◆ Task directions
Report, from the records below, every line where the word "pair" appears.

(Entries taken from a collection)
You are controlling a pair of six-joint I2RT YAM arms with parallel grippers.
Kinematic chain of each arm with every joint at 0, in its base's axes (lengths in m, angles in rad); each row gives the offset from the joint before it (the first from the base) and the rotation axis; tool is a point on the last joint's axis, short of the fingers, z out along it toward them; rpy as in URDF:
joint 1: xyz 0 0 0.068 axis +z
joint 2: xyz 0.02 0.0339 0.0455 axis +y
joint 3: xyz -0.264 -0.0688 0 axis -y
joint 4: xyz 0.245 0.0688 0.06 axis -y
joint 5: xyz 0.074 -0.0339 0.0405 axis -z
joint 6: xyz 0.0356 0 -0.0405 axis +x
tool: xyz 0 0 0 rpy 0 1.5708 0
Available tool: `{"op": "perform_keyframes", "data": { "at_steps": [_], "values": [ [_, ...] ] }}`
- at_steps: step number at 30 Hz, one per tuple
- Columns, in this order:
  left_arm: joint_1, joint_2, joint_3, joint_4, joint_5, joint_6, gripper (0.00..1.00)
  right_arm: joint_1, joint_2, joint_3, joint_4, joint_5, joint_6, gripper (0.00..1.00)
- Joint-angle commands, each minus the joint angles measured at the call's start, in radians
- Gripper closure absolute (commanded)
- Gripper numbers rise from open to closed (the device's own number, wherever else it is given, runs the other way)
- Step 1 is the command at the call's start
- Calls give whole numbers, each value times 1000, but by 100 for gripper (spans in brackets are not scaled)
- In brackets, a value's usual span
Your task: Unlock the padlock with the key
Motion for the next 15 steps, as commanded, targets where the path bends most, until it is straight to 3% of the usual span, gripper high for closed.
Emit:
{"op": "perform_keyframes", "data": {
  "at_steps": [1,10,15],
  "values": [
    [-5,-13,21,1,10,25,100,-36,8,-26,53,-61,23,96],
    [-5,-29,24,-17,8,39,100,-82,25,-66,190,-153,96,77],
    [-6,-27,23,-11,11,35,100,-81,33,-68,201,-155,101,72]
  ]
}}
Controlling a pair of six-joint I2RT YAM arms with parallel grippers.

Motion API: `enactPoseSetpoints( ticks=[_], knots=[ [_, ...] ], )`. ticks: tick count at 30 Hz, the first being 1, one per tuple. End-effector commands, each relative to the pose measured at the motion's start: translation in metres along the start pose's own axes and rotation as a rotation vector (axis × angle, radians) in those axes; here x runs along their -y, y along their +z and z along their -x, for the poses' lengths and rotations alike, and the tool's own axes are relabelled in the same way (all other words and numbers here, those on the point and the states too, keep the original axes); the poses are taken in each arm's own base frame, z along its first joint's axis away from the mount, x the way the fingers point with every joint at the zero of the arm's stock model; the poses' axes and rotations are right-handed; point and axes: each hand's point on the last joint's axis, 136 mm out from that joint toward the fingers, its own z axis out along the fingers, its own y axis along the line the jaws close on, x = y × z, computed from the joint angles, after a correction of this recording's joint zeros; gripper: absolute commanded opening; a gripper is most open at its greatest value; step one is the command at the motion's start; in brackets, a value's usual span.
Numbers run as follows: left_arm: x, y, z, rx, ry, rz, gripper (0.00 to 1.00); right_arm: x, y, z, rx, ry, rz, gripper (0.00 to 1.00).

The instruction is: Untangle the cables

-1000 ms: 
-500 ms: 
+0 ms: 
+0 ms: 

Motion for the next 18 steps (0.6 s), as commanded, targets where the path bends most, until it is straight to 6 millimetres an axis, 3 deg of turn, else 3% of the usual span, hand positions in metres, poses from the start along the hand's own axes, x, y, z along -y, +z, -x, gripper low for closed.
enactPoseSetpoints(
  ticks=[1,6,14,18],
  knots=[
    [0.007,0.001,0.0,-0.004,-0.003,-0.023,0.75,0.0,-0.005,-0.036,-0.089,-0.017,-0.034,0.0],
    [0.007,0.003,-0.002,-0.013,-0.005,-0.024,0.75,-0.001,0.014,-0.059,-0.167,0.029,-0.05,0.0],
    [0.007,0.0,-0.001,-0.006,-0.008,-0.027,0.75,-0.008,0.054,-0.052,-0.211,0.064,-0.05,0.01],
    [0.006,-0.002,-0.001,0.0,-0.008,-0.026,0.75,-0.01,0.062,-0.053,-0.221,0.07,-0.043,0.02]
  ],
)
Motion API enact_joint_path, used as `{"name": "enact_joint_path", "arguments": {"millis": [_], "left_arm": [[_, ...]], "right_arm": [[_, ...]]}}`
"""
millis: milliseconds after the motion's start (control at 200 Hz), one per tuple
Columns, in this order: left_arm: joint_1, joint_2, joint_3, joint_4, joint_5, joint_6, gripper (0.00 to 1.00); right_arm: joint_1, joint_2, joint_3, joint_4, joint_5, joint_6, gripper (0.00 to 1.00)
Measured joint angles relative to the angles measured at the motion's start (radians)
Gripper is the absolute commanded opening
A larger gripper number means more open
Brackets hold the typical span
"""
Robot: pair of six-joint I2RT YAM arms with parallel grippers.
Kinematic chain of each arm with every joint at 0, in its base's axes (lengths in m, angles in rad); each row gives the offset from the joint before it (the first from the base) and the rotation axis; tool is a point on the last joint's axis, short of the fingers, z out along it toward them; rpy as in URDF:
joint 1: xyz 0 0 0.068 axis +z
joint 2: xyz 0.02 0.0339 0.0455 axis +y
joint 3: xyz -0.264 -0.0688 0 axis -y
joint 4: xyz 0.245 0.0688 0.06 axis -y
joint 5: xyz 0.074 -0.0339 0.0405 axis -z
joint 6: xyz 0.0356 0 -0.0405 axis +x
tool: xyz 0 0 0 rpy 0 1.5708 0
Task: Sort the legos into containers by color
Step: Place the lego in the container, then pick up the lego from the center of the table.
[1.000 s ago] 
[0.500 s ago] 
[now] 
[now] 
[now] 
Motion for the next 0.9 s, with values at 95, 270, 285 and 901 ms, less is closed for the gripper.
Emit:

◆ Response below
You are controlling a pair of six-joint I2RT YAM arms with parallel grippers.
Controlling a pair of six-joint I2RT YAM arms with parallel grippers.
Robot: pair of six-joint I2RT YAM arms with parallel grippers.

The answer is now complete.